● **Task statement**: For this listing, the lines between the one holding "(308, 13): 0.07, -0.38" and the one holding "bar at (218, 266), step", inclusive, must be set down exactly.

* * * * * * *

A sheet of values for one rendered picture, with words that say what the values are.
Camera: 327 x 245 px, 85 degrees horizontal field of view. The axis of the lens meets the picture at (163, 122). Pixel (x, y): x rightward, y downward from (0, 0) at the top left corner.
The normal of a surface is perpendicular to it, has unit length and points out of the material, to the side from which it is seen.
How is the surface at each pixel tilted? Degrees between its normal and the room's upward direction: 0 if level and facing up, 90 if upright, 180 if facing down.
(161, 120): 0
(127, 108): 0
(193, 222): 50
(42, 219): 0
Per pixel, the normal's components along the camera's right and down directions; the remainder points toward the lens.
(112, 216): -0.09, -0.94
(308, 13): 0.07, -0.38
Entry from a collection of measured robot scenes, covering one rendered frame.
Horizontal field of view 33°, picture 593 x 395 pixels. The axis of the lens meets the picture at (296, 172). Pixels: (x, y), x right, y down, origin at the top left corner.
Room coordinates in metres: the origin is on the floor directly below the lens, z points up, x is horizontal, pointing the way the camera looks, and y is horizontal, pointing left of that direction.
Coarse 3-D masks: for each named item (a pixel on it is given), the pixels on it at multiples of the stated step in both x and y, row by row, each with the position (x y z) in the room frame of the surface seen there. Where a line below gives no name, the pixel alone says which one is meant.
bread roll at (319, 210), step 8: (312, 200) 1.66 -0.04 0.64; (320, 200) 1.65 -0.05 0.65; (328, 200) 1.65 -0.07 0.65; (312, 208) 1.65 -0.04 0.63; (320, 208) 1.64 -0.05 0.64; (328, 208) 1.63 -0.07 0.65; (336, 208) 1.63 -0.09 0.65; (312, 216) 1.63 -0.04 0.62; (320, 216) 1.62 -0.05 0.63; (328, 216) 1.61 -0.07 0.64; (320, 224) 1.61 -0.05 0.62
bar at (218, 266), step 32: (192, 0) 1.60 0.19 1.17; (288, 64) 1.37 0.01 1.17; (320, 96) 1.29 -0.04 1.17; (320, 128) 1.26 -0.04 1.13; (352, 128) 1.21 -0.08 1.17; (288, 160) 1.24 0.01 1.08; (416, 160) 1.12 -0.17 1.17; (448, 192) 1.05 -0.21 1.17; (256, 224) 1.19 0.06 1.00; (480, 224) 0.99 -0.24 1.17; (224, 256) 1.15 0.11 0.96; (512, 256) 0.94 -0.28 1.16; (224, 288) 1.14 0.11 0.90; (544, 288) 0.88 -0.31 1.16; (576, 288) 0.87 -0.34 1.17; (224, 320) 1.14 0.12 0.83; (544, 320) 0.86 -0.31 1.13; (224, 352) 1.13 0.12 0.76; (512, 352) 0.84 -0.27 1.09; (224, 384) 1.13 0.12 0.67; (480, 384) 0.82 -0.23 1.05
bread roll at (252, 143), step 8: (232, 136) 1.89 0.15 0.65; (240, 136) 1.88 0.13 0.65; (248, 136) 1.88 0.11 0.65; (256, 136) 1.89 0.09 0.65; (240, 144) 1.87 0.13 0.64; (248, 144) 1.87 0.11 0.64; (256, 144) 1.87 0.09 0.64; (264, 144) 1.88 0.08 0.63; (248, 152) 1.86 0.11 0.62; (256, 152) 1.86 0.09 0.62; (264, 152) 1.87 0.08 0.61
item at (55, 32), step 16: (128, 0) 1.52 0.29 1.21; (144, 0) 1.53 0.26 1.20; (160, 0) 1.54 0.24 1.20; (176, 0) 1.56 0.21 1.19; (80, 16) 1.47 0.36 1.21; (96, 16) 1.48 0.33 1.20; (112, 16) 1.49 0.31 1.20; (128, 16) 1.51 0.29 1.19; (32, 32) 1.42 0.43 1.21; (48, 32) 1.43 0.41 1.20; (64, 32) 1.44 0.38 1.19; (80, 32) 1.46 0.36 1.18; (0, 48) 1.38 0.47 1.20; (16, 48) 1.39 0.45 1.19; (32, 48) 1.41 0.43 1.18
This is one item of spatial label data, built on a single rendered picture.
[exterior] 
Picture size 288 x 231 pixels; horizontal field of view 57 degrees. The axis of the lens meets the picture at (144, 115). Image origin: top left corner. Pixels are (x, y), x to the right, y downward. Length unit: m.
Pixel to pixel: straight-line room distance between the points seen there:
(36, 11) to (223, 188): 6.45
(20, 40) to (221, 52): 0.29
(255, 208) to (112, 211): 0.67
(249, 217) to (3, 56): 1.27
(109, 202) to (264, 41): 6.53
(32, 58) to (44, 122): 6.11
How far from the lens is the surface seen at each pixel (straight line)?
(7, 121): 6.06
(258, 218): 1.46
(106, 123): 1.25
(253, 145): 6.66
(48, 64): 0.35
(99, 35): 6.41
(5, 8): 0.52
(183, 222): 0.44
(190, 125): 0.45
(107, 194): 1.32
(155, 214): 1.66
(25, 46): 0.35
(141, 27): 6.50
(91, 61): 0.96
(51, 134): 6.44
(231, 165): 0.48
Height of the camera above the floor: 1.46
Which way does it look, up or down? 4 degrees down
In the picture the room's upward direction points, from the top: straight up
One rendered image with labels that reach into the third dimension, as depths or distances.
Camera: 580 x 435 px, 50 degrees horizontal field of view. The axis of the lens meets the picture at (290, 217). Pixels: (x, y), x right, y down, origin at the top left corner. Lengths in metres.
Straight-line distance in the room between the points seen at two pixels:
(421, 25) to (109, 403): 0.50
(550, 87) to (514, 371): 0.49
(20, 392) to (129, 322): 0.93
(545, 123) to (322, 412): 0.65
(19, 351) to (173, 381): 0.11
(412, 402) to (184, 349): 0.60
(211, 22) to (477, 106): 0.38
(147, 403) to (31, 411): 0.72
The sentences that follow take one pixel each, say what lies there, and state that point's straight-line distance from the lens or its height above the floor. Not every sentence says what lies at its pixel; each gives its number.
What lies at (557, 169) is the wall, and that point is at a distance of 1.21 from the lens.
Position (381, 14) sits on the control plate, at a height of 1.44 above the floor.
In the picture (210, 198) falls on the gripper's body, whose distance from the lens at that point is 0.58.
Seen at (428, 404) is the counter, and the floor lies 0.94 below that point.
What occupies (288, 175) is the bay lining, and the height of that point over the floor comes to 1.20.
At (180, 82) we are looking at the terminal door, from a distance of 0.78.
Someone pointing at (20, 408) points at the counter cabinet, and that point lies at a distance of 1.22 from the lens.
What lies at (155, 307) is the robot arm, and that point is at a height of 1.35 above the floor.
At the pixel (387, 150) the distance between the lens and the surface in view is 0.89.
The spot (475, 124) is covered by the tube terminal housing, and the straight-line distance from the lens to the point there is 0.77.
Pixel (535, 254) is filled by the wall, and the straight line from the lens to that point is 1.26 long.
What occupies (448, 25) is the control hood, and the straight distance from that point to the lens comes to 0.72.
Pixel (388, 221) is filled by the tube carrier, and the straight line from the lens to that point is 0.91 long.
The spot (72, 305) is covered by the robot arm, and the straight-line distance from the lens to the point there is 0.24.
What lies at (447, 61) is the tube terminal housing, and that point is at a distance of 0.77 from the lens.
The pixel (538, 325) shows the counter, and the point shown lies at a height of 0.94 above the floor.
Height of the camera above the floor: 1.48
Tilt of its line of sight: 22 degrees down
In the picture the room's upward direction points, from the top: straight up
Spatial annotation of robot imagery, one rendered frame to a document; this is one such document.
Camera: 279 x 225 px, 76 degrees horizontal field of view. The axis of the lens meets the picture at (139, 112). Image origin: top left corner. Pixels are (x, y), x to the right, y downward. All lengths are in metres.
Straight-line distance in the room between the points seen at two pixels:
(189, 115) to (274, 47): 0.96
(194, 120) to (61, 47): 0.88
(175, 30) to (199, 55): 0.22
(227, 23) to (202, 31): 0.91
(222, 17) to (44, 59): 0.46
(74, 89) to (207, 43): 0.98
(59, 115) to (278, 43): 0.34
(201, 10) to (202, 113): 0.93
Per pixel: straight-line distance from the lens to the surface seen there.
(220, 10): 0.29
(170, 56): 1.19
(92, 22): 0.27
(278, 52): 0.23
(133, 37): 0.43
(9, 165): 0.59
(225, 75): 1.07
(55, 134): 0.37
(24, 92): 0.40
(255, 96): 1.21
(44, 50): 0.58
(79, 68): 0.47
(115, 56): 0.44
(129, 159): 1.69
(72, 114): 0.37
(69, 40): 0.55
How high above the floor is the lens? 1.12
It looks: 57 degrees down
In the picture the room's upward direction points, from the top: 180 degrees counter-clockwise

* * * * * * *

● **Task result**:
(308, 13): 0.07, -0.38
Entry from a collection of measured robot scenes, covering one rendered frame.
Horizontal field of view 33°, picture 593 x 395 pixels. The axis of the lens meets the picture at (296, 172). Pixels: (x, y), x right, y down, origin at the top left corner.
Room coordinates in metres: the origin is on the floor directly below the lens, z points up, x is horizontal, pointing the way the camera looks, and y is horizontal, pointing left of that direction.
Coarse 3-D masks: for each named item (a pixel on it is given), the pixels on it at multiples of the stated step in both x and y, row by row, each with the position (x y z) in the room frame of the surface seen there. Where a line below gives no name, the pixel alone says which one is meant.
bread roll at (319, 210), step 8: (312, 200) 1.66 -0.04 0.64; (320, 200) 1.65 -0.05 0.65; (328, 200) 1.65 -0.07 0.65; (312, 208) 1.65 -0.04 0.63; (320, 208) 1.64 -0.05 0.64; (328, 208) 1.63 -0.07 0.65; (336, 208) 1.63 -0.09 0.65; (312, 216) 1.63 -0.04 0.62; (320, 216) 1.62 -0.05 0.63; (328, 216) 1.61 -0.07 0.64; (320, 224) 1.61 -0.05 0.62
bar at (218, 266), step 32: (192, 0) 1.60 0.19 1.17; (288, 64) 1.37 0.01 1.17; (320, 96) 1.29 -0.04 1.17; (320, 128) 1.26 -0.04 1.13; (352, 128) 1.21 -0.08 1.17; (288, 160) 1.24 0.01 1.08; (416, 160) 1.12 -0.17 1.17; (448, 192) 1.05 -0.21 1.17; (256, 224) 1.19 0.06 1.00; (480, 224) 0.99 -0.24 1.17; (224, 256) 1.15 0.11 0.96; (512, 256) 0.94 -0.28 1.16; (224, 288) 1.14 0.11 0.90; (544, 288) 0.88 -0.31 1.16; (576, 288) 0.87 -0.34 1.17; (224, 320) 1.14 0.12 0.83; (544, 320) 0.86 -0.31 1.13; (224, 352) 1.13 0.12 0.76; (512, 352) 0.84 -0.27 1.09; (224, 384) 1.13 0.12 0.67; (480, 384) 0.82 -0.23 1.05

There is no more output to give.